• _WORK TO COMPLETE_
Search the data for the string "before" and copy each line in which it appears.
═════ MATERIALS PROVIDED
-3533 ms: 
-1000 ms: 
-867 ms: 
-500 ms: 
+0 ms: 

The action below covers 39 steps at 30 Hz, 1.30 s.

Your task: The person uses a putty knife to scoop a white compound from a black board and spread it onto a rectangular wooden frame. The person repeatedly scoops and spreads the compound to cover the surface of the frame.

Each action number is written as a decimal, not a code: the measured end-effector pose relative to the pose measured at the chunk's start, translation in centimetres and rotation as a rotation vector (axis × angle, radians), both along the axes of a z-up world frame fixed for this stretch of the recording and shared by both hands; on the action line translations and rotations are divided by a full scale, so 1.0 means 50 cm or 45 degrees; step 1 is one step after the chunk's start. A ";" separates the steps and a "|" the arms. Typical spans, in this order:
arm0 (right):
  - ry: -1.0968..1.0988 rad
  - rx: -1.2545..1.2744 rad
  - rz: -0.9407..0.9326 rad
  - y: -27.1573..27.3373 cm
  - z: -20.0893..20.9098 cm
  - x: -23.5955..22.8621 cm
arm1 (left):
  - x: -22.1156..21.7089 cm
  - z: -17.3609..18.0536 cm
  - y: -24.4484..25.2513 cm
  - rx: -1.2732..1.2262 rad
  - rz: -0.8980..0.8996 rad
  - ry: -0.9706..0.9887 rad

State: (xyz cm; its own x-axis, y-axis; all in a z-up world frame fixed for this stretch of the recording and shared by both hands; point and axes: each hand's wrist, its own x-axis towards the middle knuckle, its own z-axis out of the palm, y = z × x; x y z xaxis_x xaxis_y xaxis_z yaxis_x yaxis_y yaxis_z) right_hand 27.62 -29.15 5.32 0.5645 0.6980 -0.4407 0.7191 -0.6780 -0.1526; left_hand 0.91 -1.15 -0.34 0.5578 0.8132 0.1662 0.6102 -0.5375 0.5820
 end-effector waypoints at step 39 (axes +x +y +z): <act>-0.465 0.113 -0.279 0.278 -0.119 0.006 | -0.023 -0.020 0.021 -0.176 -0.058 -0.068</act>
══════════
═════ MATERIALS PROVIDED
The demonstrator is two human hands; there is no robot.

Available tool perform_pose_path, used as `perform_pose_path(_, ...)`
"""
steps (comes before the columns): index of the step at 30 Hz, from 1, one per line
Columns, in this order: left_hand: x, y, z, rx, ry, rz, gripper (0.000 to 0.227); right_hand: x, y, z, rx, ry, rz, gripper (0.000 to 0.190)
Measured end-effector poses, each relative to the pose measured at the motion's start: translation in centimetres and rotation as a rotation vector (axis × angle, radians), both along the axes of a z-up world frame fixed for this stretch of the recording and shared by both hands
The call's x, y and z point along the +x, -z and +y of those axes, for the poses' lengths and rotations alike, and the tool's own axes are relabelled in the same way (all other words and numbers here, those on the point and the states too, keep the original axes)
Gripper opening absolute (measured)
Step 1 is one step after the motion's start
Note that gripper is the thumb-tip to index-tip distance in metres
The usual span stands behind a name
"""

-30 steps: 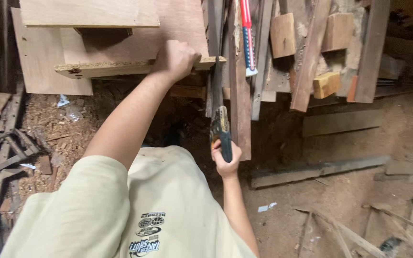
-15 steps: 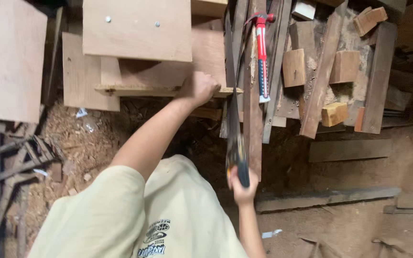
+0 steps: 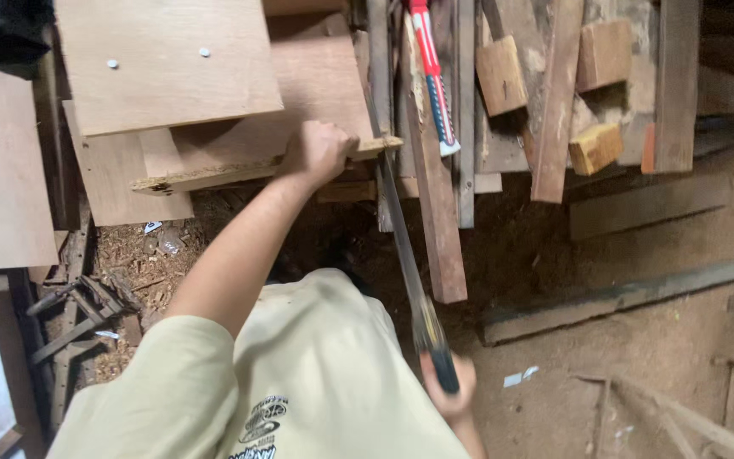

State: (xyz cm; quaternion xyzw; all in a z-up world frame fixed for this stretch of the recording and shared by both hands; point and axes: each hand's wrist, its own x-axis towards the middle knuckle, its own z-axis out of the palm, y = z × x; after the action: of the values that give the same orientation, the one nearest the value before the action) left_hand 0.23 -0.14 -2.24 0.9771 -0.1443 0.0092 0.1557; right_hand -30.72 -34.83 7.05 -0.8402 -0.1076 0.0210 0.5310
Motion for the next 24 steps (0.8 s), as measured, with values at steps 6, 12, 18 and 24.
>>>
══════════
• _EXERCISE SOLUTION_
steps (comes before the columns): index of the step at 30 Hz, from 1, one per line
State: (xyz cm; quaternion xyzw; all in a z-up world frame fixed for this stretch of the recording and shared by both hands; point and axes: each hand's wrist, its own x-axis towards the middle knuckle, its own z-axis out of the palm, y = z × x; after the action: of the values that give the same orientation, the one nearest the value before the action) left_hand 0.23 -0.14 -2.24 0.9771 -0.1443 0.0092 0.1557; right_hand -30.72 -34.83 7.05 -0.8402 -0.1076 0.0210 0.5310

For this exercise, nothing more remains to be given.